By the way you say the same thing my IT department says, I actually started printing for my boss all of the network messages they send on rebooting servers etc., because we just don't have to, until I ran out of ink in the printers and the paper was getting used up too fast (sarcasm). This isn't the largest network in the world only about 100-200 clients, 10 servers (the
IT dept is about double that size) , but of the 1-200 over half are running HMI and data monitoring and the Operators Window into the processes all day long and the servers only get looked at once or twice a year, which is the only plant down time we have. (In fact I just defragmented a server hard drive that was 78% fragmented with data after 2 straight years of running with no downtime).

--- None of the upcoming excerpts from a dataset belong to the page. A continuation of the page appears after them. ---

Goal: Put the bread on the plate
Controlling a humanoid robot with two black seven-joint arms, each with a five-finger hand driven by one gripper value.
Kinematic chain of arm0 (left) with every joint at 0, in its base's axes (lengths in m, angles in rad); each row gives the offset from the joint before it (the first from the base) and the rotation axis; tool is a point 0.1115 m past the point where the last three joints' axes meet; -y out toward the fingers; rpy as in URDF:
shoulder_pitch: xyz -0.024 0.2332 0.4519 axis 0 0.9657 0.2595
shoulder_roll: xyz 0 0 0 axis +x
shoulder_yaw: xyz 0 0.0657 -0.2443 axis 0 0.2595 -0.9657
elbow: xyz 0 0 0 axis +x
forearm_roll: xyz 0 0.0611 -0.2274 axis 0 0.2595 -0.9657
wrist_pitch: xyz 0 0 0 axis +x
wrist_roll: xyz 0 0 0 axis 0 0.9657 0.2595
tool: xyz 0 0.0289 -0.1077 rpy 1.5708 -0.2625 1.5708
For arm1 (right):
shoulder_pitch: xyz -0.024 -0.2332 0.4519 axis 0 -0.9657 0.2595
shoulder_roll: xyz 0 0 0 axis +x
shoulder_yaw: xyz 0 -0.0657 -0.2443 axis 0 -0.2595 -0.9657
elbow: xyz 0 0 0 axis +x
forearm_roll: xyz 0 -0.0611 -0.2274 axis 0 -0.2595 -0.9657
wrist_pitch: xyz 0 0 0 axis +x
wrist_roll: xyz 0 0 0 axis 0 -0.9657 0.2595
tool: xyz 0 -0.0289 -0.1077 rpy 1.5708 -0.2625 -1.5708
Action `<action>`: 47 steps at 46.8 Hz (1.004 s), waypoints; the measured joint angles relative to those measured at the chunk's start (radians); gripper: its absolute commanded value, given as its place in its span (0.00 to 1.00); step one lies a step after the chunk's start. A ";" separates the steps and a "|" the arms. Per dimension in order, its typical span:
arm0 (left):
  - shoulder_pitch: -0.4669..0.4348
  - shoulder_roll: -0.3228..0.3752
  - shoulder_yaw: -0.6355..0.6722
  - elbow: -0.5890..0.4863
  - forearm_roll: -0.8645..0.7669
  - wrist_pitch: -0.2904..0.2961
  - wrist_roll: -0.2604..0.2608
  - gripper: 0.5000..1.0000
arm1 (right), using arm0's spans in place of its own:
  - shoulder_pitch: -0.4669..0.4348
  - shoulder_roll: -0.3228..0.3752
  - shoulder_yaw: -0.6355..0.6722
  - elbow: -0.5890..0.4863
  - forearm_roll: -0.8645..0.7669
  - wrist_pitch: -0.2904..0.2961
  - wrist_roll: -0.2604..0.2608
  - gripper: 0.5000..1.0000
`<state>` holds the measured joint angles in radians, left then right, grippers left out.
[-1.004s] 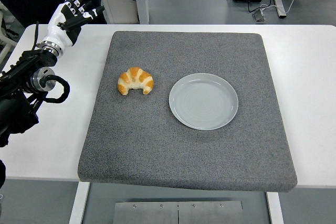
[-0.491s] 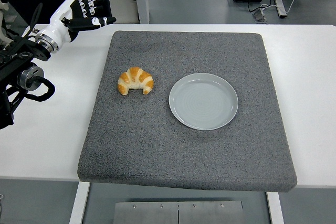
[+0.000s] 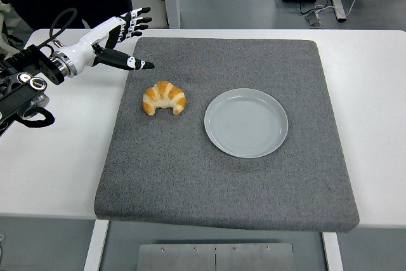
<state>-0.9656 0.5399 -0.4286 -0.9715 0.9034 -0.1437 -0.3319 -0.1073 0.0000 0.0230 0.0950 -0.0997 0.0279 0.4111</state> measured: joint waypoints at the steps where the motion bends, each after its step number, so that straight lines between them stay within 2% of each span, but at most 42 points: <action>1: -0.001 0.008 0.000 -0.018 0.026 0.000 0.001 0.96 | 0.000 0.000 0.000 0.000 0.000 0.000 0.000 1.00; 9: -0.005 0.046 -0.001 -0.108 0.146 0.000 0.004 0.96 | 0.000 0.000 0.000 0.000 0.000 0.000 0.000 1.00; 21: -0.004 0.047 0.002 -0.113 0.247 -0.002 0.005 0.96 | 0.000 0.000 0.000 0.000 0.000 0.000 0.000 1.00; 35: -0.001 0.045 0.068 -0.113 0.301 -0.004 0.006 0.96 | 0.000 0.000 0.000 0.000 0.000 0.000 0.000 1.00; 47: -0.001 0.037 0.073 -0.113 0.317 0.003 0.011 0.95 | 0.000 0.000 0.000 0.000 0.000 0.000 0.000 1.00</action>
<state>-0.9669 0.5769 -0.3558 -1.0845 1.2202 -0.1409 -0.3212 -0.1074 0.0000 0.0230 0.0954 -0.0997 0.0275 0.4111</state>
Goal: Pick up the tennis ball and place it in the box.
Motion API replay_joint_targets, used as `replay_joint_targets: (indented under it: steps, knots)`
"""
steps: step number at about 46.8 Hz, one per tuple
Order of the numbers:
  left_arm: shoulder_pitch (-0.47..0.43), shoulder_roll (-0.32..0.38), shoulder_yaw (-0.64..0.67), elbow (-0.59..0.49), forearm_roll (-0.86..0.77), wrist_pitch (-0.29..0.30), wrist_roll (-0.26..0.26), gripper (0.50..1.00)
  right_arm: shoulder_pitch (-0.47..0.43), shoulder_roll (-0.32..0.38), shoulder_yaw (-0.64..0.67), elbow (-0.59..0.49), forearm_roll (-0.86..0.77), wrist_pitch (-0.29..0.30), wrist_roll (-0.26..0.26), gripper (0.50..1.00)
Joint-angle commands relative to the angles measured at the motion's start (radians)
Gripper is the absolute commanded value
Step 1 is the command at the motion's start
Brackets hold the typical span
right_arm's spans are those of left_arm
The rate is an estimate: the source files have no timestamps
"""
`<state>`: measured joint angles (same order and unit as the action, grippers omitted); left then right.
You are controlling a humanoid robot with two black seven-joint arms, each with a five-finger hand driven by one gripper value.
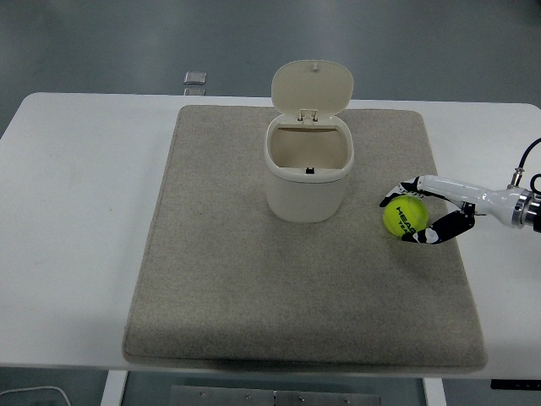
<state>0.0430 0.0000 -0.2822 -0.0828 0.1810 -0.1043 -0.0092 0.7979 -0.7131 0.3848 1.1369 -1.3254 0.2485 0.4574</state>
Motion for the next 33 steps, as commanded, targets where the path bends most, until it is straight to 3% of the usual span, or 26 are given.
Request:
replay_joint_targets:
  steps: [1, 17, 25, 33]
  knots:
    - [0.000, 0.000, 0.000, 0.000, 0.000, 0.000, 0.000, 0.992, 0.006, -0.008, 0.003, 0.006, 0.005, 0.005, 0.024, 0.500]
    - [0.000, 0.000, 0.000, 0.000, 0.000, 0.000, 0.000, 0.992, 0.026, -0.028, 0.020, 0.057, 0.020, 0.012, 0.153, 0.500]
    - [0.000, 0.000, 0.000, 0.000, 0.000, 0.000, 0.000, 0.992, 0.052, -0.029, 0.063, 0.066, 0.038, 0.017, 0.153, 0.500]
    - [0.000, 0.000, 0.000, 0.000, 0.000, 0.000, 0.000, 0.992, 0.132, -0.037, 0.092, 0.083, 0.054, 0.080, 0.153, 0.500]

Now I won't say that this kind of support and knowledge comes cheap, I spend 2-3 hours a day trying to stay on top of technology (reading etc.)(lifelong learning) but then again hey, this is my hobby and they pay me for it.

By the way, better bring some resource kits to read because either your finger is going to get sore waiting to hit my reset buttons, or your going to get real, real bored..............


DAVCO Automation
The "Developing Application Value" Company
> Wrong! The definition of the word monopoly that I use is not derived from
> a board game or from some popular misconception/misuse. The definition is
> derived from the dictionary.

It's always a bit rickety to argue by dictionary, but okay.

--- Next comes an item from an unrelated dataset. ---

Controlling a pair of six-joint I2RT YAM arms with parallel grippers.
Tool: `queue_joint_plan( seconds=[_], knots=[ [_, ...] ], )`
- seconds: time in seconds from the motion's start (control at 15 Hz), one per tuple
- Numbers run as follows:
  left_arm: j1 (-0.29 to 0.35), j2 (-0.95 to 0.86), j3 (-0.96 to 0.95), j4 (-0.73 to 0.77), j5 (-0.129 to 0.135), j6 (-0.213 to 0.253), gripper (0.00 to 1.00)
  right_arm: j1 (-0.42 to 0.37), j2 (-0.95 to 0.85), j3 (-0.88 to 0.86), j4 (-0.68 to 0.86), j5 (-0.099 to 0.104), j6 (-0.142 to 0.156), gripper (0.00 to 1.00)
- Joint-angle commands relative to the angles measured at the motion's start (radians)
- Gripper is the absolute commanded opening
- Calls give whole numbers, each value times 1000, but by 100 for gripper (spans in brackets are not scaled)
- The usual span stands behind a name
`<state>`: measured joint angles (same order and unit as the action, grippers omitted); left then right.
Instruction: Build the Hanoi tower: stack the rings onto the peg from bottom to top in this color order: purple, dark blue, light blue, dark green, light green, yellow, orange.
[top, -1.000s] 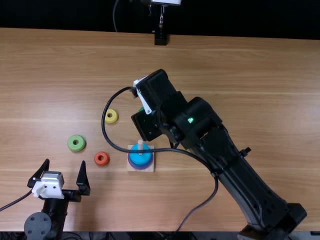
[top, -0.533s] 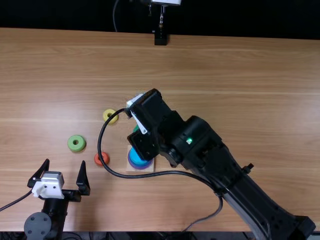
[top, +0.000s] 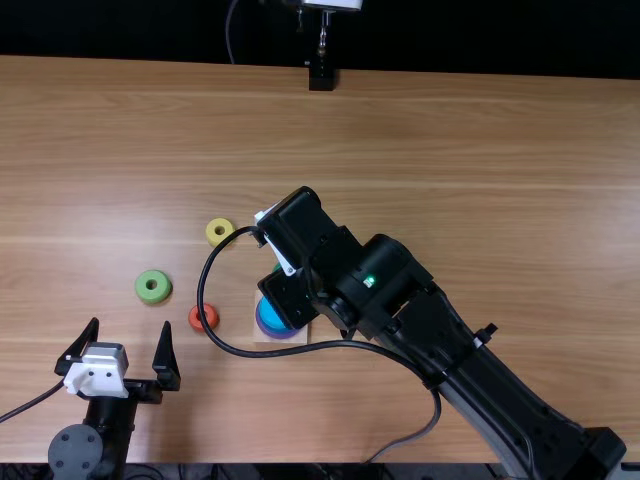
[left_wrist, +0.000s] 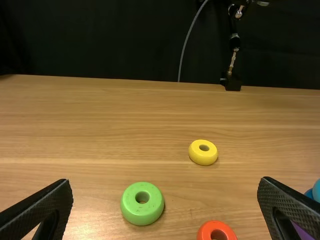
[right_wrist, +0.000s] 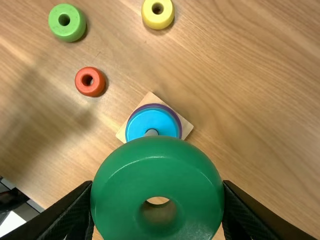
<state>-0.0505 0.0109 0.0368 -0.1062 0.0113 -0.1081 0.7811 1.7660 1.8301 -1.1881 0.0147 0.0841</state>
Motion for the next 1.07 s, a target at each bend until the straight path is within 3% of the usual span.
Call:
queue_joint_plan(
  seconds=[0.0,1.0],
  knots=[
    [12,-11,-37,-4,0,7,100,14,-34,-6,7,-4,4,0],
    [12,-11,-37,-4,0,7,100,33,-34,-17,55,-2,6,0]
  ],
)
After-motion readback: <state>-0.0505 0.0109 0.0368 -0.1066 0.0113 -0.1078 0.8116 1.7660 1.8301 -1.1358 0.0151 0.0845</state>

> Webster's New Collegiate Dictionary defines monopoly as: 1) exclusive
> ownership through legal privilege, command of supply, or concerted action
> 2) exclusive possession, 3) a commodity controoled by one party 4) a
> person or group having a monopoly.

> While MS has a monopoly on Windows (granted by copyright and patent
> *LAWS*) they do not have a monopoly on operating systems.

You don't need a law to have a monopoly; even your definition offers "command of supply" and "concerted action" as alternatives.

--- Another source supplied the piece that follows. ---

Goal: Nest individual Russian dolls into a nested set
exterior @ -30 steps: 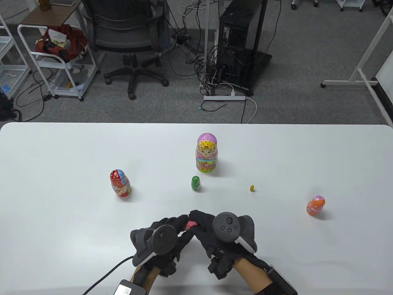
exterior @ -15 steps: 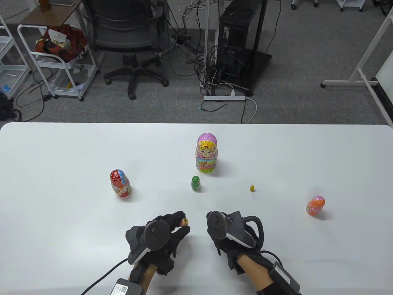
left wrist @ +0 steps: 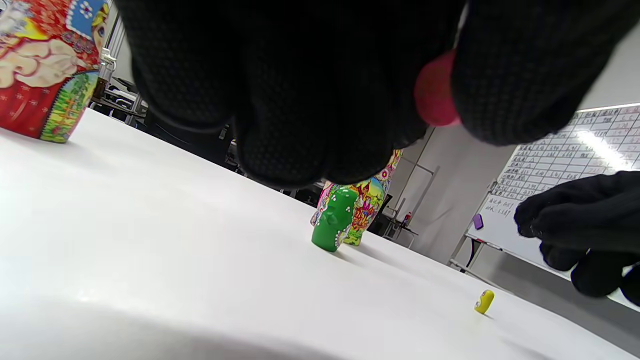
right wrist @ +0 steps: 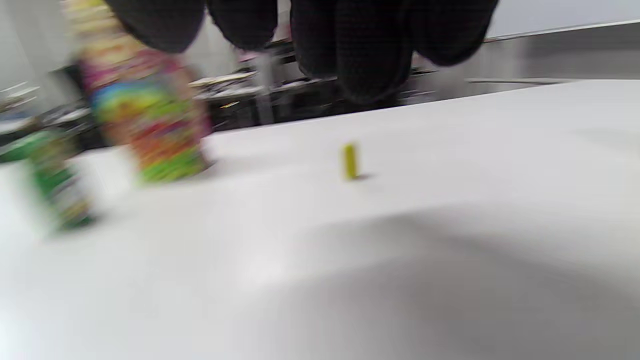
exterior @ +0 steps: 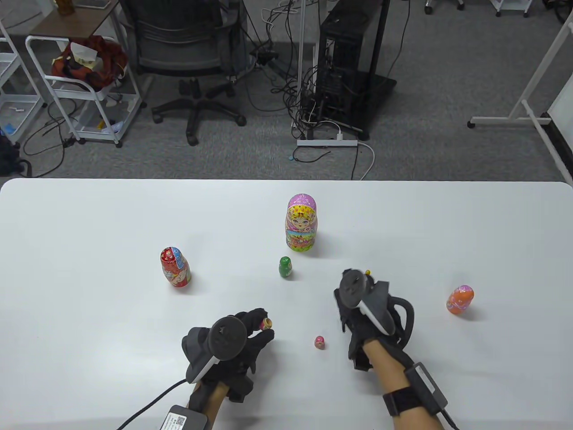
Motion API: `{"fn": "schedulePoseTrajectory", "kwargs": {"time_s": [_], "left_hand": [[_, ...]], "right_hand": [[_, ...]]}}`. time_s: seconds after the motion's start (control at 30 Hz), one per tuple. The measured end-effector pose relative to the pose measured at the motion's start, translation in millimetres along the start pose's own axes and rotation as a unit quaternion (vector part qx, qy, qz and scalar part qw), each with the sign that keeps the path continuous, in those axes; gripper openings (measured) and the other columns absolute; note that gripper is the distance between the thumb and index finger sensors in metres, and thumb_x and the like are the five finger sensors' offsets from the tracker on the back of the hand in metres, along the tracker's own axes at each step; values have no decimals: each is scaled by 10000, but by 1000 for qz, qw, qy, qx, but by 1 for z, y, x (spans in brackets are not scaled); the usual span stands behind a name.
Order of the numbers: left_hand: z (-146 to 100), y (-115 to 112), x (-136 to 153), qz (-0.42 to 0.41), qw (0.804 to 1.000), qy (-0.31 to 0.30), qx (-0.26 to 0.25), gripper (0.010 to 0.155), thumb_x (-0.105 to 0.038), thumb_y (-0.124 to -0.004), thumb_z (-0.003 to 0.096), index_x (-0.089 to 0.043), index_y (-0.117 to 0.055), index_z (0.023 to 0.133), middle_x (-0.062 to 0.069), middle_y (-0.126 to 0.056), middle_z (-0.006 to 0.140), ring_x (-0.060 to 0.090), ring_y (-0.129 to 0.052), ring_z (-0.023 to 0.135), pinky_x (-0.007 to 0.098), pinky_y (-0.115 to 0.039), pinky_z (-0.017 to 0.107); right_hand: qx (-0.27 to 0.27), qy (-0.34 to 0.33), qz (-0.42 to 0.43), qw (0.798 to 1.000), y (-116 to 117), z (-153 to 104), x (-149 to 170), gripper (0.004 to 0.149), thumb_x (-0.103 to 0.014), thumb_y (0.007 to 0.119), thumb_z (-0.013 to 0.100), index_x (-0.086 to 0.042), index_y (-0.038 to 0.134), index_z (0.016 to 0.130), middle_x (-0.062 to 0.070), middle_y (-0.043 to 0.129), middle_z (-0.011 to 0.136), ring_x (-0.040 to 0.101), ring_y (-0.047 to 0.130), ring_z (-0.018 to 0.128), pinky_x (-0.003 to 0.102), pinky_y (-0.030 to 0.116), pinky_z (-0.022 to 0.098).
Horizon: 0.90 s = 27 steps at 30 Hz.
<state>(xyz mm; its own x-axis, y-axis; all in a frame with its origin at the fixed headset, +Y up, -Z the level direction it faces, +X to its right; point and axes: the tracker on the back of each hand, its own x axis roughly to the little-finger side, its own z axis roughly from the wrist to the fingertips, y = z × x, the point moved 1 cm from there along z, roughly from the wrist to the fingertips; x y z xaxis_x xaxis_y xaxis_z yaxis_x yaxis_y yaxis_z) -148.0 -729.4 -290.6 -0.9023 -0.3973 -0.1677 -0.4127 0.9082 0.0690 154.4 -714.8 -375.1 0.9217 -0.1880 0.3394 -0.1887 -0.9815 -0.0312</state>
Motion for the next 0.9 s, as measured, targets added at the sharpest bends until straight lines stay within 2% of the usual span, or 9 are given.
{"fn": "schedulePoseTrajectory", "kwargs": {"time_s": [0.1, 0.2, 0.27, 0.33, 0.4, 0.47, 0.57, 0.73, 0.9], "left_hand": [[2, -2, 0, 7, 1000, 0, 6, 595, -606, -855, 361, -314, -834, 879, -56, -1008, 781, 132, -1038, 641, 423, -849, 570], [3, -2, 0, 9, 1000, -2, 10, 596, -608, -852, 362, -314, -833, 880, -56, -1006, 786, 133, -1035, 647, 425, -846, 572], [3, -2, 0, 7, 1000, -1, 11, 597, -609, -853, 362, -312, -834, 880, -52, -1005, 787, 138, -1036, 646, 427, -845, 572], [5, -2, 0, 13, 1000, -3, 15, 597, -609, -852, 364, -313, -832, 882, -53, -1004, 788, 137, -1035, 649, 427, -845, 573], [7, -4, -1, 18, 1000, -5, 22, 598, -611, -850, 365, -315, -829, 884, -53, -1002, 795, 137, -1033, 655, 428, -844, 576], [7, -5, -2, 24, 999, -8, 25, 598, -611, -848, 365, -320, -826, 887, -52, -998, 803, 139, -1031, 663, 429, -840, 582], [7, -5, -3, 30, 999, -13, 24, 598, -613, -846, 365, -328, -823, 890, -50, -996, 808, 141, -1030, 668, 433, -839, 582], [7, -5, -4, 26, 999, -15, 24, 596, -609, -845, 368, -329, -820, 893, -47, -994, 811, 143, -1027, 672, 434, -838, 583], [6, -5, -7, 24, 999, -20, 27, 597, -610, -842, 369, -332, -816, 897, -49, -991, 815, 142, -1027, 673, 432, -837, 585]], "right_hand": [[-55, 54, -65, 995, 13, 33, 2, 462, -466, 662, 543, -482, 502, 976, -30, 547, 1089, 239, 683, 936, 456, 627, 708], [-62, 90, -81, 991, 29, 52, -4, 460, -468, 660, 545, -542, 480, 962, -110, 482, 1120, 201, 608, 999, 469, 541, 778], [-43, 121, -104, 986, 35, 58, -5, 459, -489, 654, 540, -532, 486, 965, -86, 453, 1128, 205, 602, 995, 468, 537, 777], [-65, 134, -151, 977, 42, 62, -7, 484, -510, 658, 530, -529, 468, 975, -25, 461, 1125, 226, 628, 977, 477, 551, 766], [-86, 131, -174, 972, 47, 68, -7, 523, -515, 649, 538, -501, 403, 1000, -36, 570, 1085, 199, 729, 917, 468, 577, 762], [-91, 140, -154, 974, 51, 71, -3, 495, -466, 668, 545, -423, 458, 991, -47, 697, 999, 168, 820, 824, 438, 629, 743], [-97, 138, -128, 977, 55, 73, 0, 386, -414, 705, 542, -388, 609, 915, -38, 766, 937, 163, 859, 771, 431, 657, 730], [-61, 107, -128, 984, 50, 67, -2, 385, -411, 753, 505, -358, 679, 879, -23, 852, 860, 153, 936, 673, 419, 732, 673], [-23, -11, -42, 999, 22, 34, -17, 425, -419, 814, 462, -327, 695, 859, -12, 896, 788, 156, 972, 584, 427, 776, 599]]}}
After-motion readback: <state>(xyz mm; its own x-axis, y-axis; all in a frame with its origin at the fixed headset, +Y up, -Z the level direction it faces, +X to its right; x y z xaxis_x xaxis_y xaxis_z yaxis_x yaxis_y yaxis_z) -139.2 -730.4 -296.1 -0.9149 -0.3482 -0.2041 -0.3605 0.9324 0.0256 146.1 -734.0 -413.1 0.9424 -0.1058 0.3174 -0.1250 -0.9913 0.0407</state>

> This is not nitpicking. Language is important. MS may be a despicable
> company with unethical business practices but they are not an O/S
> monopoly.

What they have is close enough to a monopoly for government work. That is not in dispute, not even by MS. They have violated laws regulating
monopolies. (Note - regulating, not forbidding.) That is also not particularly in dispute.

> Everyone has a choice. MS customers voluntarily make their purchases.
> There are no laws that require you to purchase MS products.

Again, MS achieved a near-monopoly not through laws but through other means. But what's really bad is that they misused the resulting power.